Action item
Look through the listing below and write out exactly the lines from the line with "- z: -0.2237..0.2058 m" to the line with "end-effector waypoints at", both included, and no others.

Dataset
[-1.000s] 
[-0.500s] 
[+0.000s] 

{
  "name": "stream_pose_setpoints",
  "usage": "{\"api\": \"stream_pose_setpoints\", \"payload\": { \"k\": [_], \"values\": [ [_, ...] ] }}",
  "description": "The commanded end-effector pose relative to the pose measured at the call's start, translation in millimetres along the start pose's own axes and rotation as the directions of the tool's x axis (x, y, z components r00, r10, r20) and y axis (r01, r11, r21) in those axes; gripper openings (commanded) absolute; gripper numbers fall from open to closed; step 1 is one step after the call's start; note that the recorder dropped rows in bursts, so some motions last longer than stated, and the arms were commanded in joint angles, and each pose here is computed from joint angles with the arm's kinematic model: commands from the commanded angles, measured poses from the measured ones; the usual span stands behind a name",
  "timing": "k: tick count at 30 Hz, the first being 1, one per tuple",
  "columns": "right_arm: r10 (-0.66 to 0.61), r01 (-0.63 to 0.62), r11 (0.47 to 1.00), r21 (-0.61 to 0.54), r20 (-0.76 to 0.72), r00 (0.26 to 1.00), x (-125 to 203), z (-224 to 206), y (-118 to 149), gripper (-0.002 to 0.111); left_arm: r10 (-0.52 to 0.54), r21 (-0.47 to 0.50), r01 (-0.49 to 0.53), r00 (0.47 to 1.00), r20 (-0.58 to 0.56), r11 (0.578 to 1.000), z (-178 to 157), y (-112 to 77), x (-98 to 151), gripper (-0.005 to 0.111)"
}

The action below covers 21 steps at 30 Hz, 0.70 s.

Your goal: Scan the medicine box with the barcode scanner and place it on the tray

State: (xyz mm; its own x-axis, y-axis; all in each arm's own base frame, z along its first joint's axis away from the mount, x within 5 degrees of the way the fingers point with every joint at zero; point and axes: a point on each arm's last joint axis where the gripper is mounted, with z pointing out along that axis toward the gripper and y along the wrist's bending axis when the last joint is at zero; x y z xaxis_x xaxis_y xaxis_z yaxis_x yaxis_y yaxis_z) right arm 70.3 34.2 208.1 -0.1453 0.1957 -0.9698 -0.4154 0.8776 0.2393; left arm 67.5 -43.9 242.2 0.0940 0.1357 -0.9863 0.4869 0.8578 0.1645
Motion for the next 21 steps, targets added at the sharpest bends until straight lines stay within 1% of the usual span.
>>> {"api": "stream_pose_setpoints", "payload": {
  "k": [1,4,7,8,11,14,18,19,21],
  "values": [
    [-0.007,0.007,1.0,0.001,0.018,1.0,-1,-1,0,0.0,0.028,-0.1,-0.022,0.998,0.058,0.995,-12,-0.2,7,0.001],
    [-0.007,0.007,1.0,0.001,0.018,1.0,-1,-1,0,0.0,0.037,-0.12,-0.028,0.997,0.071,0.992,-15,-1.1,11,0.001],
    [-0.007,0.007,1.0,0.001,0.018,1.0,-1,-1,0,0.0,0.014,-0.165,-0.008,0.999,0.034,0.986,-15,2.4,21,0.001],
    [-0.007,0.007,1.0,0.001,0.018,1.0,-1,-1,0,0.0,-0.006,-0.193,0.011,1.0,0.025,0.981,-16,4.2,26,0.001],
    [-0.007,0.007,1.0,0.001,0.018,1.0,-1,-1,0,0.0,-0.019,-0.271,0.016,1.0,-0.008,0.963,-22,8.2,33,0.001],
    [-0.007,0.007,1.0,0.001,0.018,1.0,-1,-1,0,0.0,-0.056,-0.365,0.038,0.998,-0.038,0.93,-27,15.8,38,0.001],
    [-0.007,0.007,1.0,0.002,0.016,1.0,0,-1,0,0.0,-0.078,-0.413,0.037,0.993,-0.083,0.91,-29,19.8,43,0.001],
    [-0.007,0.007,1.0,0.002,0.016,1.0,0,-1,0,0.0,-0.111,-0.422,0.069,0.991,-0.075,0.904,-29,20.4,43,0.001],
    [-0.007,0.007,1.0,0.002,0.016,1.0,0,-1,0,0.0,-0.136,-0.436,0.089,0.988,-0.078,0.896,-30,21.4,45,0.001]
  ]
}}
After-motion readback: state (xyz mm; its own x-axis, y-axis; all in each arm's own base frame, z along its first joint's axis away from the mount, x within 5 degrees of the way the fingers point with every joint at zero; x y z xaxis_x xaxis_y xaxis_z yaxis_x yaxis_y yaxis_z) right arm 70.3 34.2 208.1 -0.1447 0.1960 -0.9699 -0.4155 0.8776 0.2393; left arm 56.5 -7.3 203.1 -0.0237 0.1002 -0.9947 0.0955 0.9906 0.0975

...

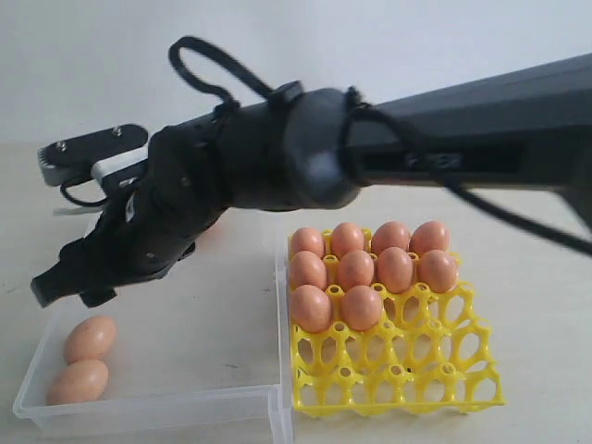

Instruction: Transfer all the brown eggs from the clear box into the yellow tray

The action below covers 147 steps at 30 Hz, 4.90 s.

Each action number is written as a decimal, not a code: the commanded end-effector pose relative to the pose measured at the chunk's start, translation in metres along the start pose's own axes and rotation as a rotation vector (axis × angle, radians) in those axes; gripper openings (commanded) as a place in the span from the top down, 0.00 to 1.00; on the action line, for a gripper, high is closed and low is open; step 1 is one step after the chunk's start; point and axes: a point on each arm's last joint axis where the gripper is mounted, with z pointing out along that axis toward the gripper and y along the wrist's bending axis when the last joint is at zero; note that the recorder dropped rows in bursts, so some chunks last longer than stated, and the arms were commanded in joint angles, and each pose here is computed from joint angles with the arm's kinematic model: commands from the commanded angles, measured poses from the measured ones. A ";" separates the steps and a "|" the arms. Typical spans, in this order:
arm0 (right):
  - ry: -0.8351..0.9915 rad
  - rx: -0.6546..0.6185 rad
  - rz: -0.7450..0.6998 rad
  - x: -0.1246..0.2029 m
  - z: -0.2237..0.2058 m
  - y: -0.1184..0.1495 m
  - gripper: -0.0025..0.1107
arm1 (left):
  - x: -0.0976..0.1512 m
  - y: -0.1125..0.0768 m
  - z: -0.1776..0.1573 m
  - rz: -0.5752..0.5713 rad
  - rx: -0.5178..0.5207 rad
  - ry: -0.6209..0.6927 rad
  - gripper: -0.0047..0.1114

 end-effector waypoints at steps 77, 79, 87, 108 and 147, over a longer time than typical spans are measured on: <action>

Task output
  - z: -0.2237..0.2058 m
  - y: -0.1184..0.1495 m
  - gripper: -0.0025..0.1107
arm1 (left):
  - x: -0.0976..0.1512 m
  - y: -0.1125..0.0768 m
  - z: -0.1776..0.1573 m
  - rz: -0.5752..0.5713 rad
  - rx: -0.5178..0.5207 rad
  - ry: -0.6209..0.6927 rad
  - gripper: -0.0047..0.1114

 end-effector waypoints at steps 77, 79, 87, 108 and 147, over a longer time than typical spans are measured on: <action>

The exercise is done.